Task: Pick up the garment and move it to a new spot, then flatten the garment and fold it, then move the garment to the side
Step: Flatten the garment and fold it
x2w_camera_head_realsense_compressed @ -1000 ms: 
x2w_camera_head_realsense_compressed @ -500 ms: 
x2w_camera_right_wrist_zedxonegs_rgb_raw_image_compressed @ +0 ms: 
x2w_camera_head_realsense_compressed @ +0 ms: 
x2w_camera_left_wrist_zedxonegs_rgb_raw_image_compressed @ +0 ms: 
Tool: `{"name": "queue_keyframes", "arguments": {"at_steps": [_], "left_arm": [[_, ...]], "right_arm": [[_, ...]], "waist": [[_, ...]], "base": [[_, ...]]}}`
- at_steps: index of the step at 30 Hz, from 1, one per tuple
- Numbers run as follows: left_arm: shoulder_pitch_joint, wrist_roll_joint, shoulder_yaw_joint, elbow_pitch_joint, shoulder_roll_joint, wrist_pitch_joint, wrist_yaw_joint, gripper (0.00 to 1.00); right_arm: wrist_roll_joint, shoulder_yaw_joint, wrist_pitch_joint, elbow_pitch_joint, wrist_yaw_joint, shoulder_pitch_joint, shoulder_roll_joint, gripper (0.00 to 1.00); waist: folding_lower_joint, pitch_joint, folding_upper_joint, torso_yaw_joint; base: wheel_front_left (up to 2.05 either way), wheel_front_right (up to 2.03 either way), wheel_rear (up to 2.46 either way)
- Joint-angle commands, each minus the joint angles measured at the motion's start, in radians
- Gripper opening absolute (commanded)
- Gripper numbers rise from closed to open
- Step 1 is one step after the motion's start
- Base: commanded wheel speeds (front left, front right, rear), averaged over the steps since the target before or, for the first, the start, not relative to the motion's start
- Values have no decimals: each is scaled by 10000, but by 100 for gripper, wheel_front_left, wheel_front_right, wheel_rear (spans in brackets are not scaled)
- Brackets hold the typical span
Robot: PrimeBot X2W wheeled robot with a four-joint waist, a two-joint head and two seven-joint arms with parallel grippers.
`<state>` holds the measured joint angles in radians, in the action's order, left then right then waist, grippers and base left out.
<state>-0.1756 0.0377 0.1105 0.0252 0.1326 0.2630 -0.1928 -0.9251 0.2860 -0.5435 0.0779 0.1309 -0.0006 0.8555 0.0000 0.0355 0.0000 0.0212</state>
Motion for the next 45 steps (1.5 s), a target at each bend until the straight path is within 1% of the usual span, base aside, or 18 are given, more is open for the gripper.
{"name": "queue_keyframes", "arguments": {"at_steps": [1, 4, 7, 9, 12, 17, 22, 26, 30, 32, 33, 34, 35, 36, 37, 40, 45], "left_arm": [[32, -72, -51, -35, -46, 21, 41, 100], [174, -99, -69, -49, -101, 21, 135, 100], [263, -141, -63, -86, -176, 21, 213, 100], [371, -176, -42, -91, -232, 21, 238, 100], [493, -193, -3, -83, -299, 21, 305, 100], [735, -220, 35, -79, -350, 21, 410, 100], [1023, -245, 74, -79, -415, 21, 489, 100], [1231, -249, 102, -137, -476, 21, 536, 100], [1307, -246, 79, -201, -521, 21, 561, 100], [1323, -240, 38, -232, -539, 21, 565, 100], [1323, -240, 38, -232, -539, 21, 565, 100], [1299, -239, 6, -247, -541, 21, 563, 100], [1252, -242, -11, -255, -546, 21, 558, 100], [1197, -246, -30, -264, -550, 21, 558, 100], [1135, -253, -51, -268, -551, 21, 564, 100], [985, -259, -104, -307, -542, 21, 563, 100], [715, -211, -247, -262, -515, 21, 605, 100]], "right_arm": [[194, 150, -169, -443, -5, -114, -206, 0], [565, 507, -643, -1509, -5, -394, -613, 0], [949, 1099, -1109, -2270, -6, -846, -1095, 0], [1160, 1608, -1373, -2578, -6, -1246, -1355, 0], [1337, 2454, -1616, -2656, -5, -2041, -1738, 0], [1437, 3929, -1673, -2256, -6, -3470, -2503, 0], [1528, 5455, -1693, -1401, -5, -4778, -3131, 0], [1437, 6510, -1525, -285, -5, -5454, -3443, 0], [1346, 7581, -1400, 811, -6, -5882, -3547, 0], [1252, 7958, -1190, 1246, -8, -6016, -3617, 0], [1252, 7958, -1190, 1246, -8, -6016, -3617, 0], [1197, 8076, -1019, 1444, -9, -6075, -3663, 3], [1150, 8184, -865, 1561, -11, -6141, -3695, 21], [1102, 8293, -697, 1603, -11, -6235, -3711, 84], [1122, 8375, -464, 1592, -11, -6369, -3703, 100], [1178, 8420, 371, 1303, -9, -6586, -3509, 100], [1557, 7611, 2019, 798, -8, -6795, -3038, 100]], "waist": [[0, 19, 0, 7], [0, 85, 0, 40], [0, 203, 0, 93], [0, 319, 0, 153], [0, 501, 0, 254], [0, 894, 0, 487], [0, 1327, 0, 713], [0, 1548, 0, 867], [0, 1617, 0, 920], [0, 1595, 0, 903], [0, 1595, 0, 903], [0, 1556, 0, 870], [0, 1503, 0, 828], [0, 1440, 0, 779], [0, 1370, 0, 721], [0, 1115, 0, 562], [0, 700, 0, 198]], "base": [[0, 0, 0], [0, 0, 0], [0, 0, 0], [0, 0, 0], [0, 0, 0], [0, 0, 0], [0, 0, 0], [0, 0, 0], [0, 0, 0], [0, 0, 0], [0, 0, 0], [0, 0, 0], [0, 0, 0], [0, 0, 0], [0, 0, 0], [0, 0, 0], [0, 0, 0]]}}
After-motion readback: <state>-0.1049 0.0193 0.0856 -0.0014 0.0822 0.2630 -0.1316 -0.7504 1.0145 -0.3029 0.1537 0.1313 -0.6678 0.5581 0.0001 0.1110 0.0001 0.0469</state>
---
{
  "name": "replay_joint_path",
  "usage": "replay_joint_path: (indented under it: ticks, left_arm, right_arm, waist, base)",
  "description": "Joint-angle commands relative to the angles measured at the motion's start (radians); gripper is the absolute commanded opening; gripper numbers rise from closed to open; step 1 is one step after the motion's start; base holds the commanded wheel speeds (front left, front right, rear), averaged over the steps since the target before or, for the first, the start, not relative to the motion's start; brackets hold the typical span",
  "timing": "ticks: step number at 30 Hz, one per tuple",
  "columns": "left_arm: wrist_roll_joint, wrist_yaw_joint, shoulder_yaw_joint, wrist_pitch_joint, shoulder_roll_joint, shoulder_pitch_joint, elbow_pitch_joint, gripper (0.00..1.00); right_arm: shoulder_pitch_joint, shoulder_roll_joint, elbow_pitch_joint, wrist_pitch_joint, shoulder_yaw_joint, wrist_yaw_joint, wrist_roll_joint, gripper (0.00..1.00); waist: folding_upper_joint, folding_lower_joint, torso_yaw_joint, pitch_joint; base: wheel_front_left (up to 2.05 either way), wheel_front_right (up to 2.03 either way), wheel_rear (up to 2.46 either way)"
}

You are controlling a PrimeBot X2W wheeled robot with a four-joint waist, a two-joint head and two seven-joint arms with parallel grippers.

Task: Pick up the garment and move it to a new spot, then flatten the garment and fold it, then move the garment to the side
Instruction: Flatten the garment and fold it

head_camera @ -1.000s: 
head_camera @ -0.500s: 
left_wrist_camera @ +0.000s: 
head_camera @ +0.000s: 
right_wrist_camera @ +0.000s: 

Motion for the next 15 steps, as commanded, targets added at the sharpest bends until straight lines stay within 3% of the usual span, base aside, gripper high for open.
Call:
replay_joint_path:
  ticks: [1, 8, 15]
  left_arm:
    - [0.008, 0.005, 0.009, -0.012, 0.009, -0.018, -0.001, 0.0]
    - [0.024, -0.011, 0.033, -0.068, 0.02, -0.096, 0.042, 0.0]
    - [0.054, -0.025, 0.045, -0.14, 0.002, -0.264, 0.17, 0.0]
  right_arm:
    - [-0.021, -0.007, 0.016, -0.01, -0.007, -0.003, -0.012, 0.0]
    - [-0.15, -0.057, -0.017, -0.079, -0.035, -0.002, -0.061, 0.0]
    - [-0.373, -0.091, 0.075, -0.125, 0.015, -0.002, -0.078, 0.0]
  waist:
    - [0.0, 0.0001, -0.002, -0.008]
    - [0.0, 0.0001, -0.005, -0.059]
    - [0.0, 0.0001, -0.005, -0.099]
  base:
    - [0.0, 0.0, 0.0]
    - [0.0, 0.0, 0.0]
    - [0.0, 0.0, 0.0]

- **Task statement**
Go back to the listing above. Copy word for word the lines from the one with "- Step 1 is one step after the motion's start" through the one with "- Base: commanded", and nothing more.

- **Task output**
- Step 1 is one step after the motion's start
- Base: commanded wheel speeds (front left, front right, rear), averaged over the steps since the target before or, for the first, the start, not relative to the motion's start

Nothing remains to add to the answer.